I am getting the following output.

Num -> 32  Acc -> 0
Num -> 16  Acc -> 1
Num -> 8  Acc -> 2
Num -> 4  Acc -> 3
Num -> 2  Acc -> 4
Num -> 1  Acc -> 5

Normal recursive solution will return exact count for each number. For instance number 2 reaches 1 in 1 step. Thus each sub problem has exact solution but in a tailrec method only final result is computed correctly. The variable acc behaves exactly like a loop variable as expected.

How can I change the code that is tail call optimized at the same time I can get exact value to the each sub problem. In simple words, how can I attain Stack type of behavior for acc variable.

Also, one related question how large will be the overhead of lambda function fn for large values of n assuming println statement will not be used.

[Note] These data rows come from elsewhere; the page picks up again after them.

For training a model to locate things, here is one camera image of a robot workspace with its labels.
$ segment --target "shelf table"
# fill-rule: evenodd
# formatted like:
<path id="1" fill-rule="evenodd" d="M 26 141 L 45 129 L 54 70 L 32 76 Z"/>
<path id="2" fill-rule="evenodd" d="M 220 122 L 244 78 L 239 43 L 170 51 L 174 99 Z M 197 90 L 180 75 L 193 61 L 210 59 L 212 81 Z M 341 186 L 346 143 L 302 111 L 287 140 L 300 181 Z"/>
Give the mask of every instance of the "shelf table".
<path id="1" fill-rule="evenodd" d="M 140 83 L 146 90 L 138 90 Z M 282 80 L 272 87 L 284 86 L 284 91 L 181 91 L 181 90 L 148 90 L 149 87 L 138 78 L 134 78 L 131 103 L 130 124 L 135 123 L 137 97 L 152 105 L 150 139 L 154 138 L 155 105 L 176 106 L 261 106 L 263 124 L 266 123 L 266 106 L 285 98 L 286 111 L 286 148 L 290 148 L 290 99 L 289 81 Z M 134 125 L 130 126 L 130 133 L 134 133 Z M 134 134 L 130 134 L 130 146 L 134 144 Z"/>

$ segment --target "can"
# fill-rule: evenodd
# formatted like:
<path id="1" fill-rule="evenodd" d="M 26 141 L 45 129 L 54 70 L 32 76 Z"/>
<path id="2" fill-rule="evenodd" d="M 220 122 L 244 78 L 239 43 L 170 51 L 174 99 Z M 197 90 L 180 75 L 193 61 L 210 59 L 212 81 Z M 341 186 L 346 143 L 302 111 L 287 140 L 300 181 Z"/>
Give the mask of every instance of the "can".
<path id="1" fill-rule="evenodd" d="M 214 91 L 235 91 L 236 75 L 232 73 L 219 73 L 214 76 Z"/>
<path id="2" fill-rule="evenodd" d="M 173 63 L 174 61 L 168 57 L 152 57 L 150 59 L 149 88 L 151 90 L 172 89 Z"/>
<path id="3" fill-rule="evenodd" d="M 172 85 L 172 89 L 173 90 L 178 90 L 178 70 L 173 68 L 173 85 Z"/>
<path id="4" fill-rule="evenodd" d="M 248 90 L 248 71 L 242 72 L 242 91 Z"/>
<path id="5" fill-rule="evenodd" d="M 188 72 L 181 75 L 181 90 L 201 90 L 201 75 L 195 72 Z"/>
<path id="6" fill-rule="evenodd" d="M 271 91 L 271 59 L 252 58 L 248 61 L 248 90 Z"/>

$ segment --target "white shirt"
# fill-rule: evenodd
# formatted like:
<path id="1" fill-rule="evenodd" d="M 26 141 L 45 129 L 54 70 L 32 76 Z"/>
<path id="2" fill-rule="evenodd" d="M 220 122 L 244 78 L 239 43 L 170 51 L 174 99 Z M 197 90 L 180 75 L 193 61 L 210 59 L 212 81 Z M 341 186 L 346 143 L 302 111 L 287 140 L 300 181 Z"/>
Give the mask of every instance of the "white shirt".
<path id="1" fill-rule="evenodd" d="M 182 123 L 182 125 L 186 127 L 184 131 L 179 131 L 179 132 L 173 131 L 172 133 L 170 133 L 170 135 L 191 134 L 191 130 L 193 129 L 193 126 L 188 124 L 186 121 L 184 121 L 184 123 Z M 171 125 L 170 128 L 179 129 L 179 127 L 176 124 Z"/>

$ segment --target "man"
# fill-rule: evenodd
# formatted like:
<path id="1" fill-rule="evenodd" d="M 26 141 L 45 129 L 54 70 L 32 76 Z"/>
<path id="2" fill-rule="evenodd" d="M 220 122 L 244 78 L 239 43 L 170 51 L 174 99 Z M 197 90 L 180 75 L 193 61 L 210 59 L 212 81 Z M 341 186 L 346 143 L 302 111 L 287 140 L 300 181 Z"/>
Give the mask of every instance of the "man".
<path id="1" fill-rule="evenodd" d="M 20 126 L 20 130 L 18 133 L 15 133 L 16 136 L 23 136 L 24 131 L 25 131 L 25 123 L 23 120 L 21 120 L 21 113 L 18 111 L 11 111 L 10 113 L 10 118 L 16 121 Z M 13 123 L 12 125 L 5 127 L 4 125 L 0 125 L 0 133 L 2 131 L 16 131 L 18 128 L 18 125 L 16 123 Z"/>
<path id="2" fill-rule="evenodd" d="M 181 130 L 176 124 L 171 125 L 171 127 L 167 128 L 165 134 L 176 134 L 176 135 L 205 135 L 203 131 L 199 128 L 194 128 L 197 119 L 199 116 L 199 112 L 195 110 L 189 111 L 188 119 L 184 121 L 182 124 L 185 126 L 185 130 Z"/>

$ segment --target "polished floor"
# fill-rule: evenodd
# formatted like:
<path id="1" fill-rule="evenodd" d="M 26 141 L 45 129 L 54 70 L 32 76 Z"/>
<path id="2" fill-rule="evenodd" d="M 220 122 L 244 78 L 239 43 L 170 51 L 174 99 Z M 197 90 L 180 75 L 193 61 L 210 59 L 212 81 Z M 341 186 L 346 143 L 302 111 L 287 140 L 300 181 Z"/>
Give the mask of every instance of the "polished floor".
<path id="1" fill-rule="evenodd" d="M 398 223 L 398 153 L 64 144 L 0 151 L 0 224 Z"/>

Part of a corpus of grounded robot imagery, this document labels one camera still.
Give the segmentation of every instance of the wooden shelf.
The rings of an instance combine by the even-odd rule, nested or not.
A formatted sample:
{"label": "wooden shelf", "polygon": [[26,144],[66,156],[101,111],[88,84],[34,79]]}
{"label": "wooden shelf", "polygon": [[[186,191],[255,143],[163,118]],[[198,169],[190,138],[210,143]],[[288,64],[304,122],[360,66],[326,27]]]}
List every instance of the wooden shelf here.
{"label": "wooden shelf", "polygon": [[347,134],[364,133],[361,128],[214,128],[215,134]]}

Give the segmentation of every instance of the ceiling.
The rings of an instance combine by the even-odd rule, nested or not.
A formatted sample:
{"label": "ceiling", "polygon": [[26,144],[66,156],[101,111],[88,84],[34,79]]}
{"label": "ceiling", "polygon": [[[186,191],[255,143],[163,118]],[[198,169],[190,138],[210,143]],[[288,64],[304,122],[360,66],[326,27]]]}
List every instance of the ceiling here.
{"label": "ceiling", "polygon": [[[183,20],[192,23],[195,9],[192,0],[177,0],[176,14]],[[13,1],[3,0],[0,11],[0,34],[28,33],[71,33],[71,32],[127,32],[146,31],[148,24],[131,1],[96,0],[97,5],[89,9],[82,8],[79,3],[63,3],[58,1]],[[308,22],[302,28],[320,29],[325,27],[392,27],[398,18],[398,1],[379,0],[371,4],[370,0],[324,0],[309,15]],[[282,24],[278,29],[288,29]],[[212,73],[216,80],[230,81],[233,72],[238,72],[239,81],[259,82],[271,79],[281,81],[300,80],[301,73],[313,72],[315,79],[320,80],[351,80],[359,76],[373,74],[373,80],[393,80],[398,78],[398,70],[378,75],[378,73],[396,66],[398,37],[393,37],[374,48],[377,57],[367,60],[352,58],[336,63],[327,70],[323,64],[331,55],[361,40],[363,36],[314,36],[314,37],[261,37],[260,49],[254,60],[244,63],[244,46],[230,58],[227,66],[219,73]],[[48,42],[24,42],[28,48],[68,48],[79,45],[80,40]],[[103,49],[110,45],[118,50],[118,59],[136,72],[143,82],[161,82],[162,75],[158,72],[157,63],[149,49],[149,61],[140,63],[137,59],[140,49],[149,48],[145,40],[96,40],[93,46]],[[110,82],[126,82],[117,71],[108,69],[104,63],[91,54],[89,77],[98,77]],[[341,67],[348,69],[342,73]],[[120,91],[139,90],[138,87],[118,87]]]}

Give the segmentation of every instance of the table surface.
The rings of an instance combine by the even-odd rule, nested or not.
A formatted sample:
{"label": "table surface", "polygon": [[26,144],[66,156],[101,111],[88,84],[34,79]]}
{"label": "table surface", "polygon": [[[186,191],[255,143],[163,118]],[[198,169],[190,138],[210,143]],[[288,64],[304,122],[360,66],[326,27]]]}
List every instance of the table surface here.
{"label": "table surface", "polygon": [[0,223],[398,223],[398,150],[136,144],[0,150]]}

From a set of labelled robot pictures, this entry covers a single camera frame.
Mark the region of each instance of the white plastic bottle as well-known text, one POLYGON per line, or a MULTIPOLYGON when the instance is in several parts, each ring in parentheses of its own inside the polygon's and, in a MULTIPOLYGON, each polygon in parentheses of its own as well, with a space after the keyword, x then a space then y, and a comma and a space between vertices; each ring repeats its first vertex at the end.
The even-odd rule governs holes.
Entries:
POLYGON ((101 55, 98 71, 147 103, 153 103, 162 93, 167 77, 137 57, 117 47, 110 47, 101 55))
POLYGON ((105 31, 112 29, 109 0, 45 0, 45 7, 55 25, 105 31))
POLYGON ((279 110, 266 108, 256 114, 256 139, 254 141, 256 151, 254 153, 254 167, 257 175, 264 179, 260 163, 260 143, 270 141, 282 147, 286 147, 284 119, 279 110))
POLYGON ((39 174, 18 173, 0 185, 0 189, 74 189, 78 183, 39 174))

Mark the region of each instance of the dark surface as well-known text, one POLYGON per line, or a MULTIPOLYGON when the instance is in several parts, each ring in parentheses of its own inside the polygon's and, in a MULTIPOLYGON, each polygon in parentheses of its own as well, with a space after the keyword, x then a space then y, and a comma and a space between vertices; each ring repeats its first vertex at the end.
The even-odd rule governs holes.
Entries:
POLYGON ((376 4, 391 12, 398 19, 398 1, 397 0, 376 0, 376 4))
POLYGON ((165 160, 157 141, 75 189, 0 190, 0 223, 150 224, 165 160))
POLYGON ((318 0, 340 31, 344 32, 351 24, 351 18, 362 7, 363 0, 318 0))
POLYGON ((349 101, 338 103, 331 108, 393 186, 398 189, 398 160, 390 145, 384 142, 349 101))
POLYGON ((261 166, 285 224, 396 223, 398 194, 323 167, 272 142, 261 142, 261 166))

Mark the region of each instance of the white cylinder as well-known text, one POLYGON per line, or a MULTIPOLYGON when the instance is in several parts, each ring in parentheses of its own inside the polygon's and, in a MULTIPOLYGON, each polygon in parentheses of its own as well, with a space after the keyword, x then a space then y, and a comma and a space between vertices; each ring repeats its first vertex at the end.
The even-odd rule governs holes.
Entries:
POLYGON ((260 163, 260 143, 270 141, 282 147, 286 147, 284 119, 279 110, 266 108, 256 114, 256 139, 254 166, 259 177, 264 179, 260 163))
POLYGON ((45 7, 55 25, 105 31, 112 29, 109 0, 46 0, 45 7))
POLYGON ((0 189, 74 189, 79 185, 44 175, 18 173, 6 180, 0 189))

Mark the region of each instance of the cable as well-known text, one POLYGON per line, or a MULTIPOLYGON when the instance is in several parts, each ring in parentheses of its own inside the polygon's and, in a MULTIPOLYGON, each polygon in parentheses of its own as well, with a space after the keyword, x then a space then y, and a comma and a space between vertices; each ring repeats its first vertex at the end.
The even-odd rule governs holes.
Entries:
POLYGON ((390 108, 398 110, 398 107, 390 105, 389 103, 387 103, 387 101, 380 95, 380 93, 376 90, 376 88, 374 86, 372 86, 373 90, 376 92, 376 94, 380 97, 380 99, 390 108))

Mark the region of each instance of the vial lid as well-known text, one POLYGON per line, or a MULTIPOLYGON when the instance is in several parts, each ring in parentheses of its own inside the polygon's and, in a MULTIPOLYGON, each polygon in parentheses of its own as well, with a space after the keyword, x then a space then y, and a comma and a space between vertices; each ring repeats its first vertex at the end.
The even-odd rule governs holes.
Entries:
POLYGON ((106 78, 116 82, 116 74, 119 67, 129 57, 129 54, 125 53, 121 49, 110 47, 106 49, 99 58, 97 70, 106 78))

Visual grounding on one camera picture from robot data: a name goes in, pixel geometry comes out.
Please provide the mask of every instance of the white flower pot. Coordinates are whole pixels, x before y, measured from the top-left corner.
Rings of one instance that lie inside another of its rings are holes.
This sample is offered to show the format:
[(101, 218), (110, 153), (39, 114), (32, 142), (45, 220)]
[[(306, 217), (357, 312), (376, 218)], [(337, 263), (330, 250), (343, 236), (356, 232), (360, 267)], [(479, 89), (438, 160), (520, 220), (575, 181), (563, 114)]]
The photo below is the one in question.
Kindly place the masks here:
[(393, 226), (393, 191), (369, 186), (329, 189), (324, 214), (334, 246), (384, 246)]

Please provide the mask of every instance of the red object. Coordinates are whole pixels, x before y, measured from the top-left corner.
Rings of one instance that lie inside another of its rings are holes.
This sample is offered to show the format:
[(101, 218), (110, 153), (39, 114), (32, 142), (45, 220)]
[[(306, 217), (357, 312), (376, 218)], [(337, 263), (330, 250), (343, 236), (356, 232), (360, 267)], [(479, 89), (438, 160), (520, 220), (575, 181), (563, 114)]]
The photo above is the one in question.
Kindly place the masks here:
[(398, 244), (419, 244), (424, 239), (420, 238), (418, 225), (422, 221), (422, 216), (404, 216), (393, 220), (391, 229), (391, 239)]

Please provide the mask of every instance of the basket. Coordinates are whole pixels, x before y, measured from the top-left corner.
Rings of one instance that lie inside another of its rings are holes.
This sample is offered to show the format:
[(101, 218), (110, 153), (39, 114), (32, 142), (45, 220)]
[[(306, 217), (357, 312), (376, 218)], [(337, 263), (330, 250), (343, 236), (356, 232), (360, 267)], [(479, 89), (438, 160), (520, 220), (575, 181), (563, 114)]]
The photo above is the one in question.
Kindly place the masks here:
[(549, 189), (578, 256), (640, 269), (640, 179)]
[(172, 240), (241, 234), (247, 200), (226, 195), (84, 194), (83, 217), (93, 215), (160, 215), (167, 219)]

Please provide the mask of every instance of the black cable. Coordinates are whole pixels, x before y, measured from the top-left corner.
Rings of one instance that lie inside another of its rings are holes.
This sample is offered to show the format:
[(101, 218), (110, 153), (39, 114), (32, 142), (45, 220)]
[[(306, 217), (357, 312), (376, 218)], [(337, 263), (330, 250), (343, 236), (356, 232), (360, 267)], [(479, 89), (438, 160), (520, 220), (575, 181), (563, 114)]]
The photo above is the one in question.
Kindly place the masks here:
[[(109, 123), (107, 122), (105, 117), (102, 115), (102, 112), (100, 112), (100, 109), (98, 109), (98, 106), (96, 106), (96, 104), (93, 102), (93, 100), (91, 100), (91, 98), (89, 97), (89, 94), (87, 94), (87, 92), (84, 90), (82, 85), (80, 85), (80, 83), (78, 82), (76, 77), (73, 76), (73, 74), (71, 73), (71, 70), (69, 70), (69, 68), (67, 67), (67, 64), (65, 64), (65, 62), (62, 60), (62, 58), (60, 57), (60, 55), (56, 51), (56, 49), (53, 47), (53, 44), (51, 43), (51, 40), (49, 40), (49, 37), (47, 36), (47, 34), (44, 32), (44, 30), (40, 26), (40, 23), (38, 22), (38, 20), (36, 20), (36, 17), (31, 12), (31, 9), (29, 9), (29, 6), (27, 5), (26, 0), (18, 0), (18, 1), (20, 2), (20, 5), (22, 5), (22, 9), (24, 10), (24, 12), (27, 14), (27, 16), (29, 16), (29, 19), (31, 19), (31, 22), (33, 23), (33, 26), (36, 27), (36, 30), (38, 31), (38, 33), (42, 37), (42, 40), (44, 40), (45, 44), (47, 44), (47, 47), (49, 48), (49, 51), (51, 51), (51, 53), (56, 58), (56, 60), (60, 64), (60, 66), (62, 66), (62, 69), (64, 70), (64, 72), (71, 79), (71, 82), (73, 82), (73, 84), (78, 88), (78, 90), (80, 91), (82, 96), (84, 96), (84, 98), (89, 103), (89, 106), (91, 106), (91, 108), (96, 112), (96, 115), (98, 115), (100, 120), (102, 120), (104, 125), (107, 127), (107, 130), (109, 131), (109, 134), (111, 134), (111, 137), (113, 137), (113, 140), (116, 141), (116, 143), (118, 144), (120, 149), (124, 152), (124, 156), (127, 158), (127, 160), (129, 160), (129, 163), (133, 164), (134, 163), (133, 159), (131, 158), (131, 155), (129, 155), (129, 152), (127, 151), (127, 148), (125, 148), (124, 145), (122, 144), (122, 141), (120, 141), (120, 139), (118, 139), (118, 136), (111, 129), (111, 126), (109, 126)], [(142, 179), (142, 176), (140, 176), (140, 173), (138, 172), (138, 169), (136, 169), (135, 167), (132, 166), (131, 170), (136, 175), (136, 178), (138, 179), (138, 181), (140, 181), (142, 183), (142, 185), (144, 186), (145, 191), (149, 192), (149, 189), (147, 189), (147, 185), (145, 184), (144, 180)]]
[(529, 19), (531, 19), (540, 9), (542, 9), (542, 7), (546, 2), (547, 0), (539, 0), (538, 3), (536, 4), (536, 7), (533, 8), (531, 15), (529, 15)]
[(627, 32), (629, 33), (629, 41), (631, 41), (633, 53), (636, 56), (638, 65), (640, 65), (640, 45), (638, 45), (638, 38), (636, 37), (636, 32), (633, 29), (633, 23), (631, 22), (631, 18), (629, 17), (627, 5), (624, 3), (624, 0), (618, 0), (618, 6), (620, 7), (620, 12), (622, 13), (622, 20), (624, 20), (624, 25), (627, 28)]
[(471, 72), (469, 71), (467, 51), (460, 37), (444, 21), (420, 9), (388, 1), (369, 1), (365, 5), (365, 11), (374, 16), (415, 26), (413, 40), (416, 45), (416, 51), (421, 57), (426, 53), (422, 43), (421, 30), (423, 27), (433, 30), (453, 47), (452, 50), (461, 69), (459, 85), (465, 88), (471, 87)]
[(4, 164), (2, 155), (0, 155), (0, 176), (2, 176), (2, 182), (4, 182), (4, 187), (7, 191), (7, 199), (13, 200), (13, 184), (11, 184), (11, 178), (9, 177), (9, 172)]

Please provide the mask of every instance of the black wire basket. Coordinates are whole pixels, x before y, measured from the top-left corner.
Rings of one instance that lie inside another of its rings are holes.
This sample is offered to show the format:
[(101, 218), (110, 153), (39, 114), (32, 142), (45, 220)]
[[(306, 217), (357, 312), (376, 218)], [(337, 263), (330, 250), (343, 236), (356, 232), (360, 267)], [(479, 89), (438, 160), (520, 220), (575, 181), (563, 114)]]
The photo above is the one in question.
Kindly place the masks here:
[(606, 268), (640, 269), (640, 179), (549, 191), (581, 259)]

I am adding a recursive solution that can produce correct solution for the sub problem.

def collatz2(
      n: BigInt,
      fn: (BigInt, BigInt) => Unit
  ): BigInt = {

    val c: BigInt = if (n == 1) {
      0
    } else if (n % 2 == 0) {
      collatz2(n / 2, fn) + 1
    } else {
      collatz2(3 * n + 1, fn) + 1
    }
    fn(n, c)
    c
  }

It produces the following output.

Num -> 1  Acc -> 0
Num -> 2  Acc -> 1
Num -> 4  Acc -> 2
Num -> 8  Acc -> 3
Num -> 16  Acc -> 4
Num -> 32  Acc -> 5
Hariharan
  • 881
  • 1
  • 13
  • 25
  • it turns the recursive call into a loop. Sorry for tldr; a common idiom is to make a local def tailrec, where some args like `fn` from the outer def are fixed. Then the outdef just calls the tailrec f with initial values. – som-snytt Nov 13 '19 at 03:51
  • @som-snytt I understand we can make nested method to make default arguments work better. My main question is regarding how can I make tail recursive solution solve sub problem similar to a recursive solution. – Hariharan Nov 13 '19 at 03:59
  • 1
    You start by saying that you want "to find how [the] annotation `@tailrec` works", but your question is all about tail recursive code, not the annotation. The `@tailrec` annotation has no effect on the compiled code. It just issues an error if the specified routine is _not_ tail recursive. – jwvh Nov 13 '19 at 08:49
  • @jwvh In normal recursive function we can return 1 for base case and the recursive call returns result for the sub problem. Adding `@tailrec` annotation makes it only use `acc` variable. – Hariharan Nov 13 '19 at 15:23
  • @Hariharan, that is not correct. Adding `@tailrec` changes nothing in how the code is compiled or run. Its only purpose is to notify the developer, at compile time, if the annotated method is _not_ tail recursive. If the method _is_ tail recursive then the annotation does nothing. If the method is _not_ tail recursive then the annotation just halts the compilation. That is all it does. – jwvh Nov 13 '19 at 20:55
  • @jwvh I edited question to explain how recursive solution can produce answer to the sub problem that `@tailrec` solution cannot. At least I can't. – Hariharan Nov 13 '19 at 22:31
  • @Hariharan; Your question is a good one and the added clarification is helpful, but the question has nothing to do with the **annotation** because the **annotation** has no effect on your code and the results you are getting. Your question would be even clearer if you removed all `@tailrec` references. – jwvh Nov 13 '19 at 23:05
  • @jwvh I will edit the intro to add clarity but I guess `@tailrec` serves a purpose. Without the annotation the second solution very well works. The key problem with the first solution is we can't return expressions that compute on the return value of recursive call. Adding the accumulator variable removes the tail call but I can't get solution for the sub problem. Maybe you can give few suggestions on how to change it? – Hariharan Nov 13 '19 at 23:17

2 Answers2

2

You can't "attain Stack type of behavior" while using tail recursion (without using an explicit stack). The @tailrec annotation says that you aren't using the call stack and that it can be optimized away. You have to decide whether you want tail recursion or recursive subproblem solving. Some problems (e.g. binary search) lend themselves very well to tail recursion, while others (e.g. your collatz code) require a little more thought, and still others (e.g. DFS) rely on the call stack too much to benefit as much from tail recursion.

Brian McCutchon
  • 8,354
  • 3
  • 33
  • 45
2

I'm not sure I understood your question correctly. It sounds like you are asking us to write collatz2 so that it is tail recursive. I have rewritten it in two ways.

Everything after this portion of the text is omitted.